Bir gece bir genç kör kütük sarhoş olur.
Yola koyulur.

Hz. Mevlana'nın hayır duasını almak için.

Geceymiş geç saatmiş dinlemez.
Evin kapısına gelir ve kapıyı çalar.
Hz. Mevlana'nın talebeleri kapıyı açarlar.
Gence ne istediğini sorarlar.

Genç:

"Mevlana'nın hayır duasını almak için geldim" der.

Talebeleri:

"Şuanda hocamız istirahat halinde ve saat çok geç.
Daha sonra gel” derler.

Genç ısrar eder ve illa onun hayır duasını şimdi alacam gitmem der.

İnat eder ve gitmez.

Hz. Mevlana gürültüleri duyar ve uyanır.

Gelir kapıya ve "Ne oluyor, nedir bu gürültü" der.

Talebeleri cevap verir:

"Efendim sizin hayır duanızı almak için gelmiş bu sarhoş bizde istirahatte olduğunuzu ve daha sonra gelmesini söyledik" derler.

Mevlana şu cevabı verir talebelerine:

O gecenin bu vaktinde bizim yolumuzu bulmuş gelmişken, hem de kör kütük sarhoşken, siz hangi ayık kafayla onu geri göndermek istersiniz ! . .

Mevlana gibi bu topraklarda Anadolu irfanı ile yetişmiş feraset sahibi büyükleri, toplumda kilometre taşı, sembol olmuşlardır. Anadolu irfanı geleneği, olaylara ve dünyaya geniş bir bakış açısıyla yaklaşır. Bu geleneğin temelinde insan sevgisi, hoşgörü, adalet ve eşitlik gibi toplumun her kesimince kabul görmüş değerler yer alır. Anadolu irfanı, bu değerler doğrultusunda olaylara bakar ve yorumlar yapar. Bir doktorun hastası ile diyaloğu gibi, kesinlikle gelen hastaya kendine niye iyi bakmadın hasta oldun diye söylemez.

Anadolu irfanı, olayları yalnızca dış yüzeylerine odaklanarak değil, aynı zamanda onların derin anlamlarını da anlamaya çalışır. Bu geleneğin öğretileri, her şeyin birbirine bağlı olduğunu ve her olayın bir anlamı olduğunu savunur. Bu nedenle, Anadolu irfanı olaylara, manevi değerler doğrultusunda bir anlam yüklemeye çalışır.

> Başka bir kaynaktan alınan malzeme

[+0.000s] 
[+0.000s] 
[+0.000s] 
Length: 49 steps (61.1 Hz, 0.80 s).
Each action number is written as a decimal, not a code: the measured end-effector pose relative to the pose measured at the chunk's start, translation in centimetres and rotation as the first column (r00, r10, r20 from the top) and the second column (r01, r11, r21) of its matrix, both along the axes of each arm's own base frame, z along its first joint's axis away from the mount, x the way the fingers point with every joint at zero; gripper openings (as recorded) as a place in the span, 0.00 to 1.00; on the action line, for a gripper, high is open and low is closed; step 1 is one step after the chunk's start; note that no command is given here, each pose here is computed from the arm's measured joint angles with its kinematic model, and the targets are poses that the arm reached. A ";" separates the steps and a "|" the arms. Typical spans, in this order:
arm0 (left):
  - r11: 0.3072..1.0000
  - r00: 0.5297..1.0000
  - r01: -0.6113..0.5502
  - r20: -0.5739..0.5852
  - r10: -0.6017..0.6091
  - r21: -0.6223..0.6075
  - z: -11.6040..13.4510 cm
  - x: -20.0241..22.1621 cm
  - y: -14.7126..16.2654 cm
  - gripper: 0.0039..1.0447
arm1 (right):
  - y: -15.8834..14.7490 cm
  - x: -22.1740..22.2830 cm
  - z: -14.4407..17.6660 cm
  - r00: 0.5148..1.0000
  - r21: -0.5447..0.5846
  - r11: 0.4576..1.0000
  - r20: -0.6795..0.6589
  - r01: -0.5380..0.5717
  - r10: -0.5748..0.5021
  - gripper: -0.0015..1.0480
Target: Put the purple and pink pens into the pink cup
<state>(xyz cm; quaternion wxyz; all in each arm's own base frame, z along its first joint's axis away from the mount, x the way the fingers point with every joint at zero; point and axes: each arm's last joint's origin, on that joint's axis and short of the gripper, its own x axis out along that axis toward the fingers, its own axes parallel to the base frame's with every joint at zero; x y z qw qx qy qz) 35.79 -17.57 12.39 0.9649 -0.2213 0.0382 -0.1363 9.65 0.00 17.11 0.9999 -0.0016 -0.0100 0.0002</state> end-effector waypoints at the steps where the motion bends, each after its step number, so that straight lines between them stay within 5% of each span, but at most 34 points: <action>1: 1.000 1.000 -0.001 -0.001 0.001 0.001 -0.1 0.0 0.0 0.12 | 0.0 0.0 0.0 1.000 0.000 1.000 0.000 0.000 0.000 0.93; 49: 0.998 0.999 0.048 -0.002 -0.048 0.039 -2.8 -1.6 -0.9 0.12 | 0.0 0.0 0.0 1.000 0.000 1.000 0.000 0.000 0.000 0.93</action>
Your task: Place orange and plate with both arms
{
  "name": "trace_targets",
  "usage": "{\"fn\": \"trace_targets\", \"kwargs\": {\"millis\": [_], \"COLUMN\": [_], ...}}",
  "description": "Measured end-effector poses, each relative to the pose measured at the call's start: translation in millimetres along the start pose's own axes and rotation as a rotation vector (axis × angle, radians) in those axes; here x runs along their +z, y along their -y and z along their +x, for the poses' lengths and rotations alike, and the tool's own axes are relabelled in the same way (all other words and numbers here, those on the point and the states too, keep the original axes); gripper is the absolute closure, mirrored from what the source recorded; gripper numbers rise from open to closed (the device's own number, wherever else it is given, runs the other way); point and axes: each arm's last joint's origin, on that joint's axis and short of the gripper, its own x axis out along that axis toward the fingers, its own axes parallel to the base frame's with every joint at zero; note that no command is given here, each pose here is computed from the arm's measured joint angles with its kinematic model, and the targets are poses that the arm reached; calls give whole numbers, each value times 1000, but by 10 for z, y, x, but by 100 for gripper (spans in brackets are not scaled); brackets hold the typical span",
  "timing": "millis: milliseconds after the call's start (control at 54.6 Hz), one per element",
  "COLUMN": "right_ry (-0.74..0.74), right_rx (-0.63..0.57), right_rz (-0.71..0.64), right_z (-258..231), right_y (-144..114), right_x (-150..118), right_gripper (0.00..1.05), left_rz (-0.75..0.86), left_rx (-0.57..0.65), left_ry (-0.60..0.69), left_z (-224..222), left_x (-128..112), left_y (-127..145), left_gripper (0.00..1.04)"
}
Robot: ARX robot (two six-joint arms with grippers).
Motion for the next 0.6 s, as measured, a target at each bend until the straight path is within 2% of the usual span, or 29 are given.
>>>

Anadolu irfanı, genellikle geleneksel olarak aktarılan bir bilgi ve kültür birikimidir. Anadolu'da uzun yıllardır var olan bu geleneğin öğrenimi, farklı yöntemlere dayanabilir.

Bir yöntem ise, Anadolu irfanı geleneğinin bilge ve düşünürlerinin eserlerini okumak ve incelemektir. Bu eserler genellikle şiir, hikaye, sohbet ve kıssadan hisse hikayeler şeklindedir. Mevlana Celaleddin Rumi, Yunus Emre, Hacı Bektaş Veli, Ahmed Yesevi, Şems-i Tebrizi, Niyazi Mısri , Salih Baba gibi Anadolu irfanının önde gelen isimlerinin eserleri, bu geleneği öğrenmek için önemli bir kaynak olabilir.

Sonuç olarak, Anadolu irfanı geleneği, olaylara insan merkezli, anlayışlı, sabırlı ve hoşgörülü bir bakış açısıyla yaklaşır. Bu geleneğin öğretileri, insanların birbirleriyle olan ilişkilerini geliştirmelerine, manevi değerleri korumalarına ve dünyada barış ve huzurun sağlanmasına katkı sağlar. Özet olarak ise Rasulullah Efendimiz “Müminin ferasetinden sakının!. Çünkü o Allah’ın nuruyla bakar.” buyurmuştur.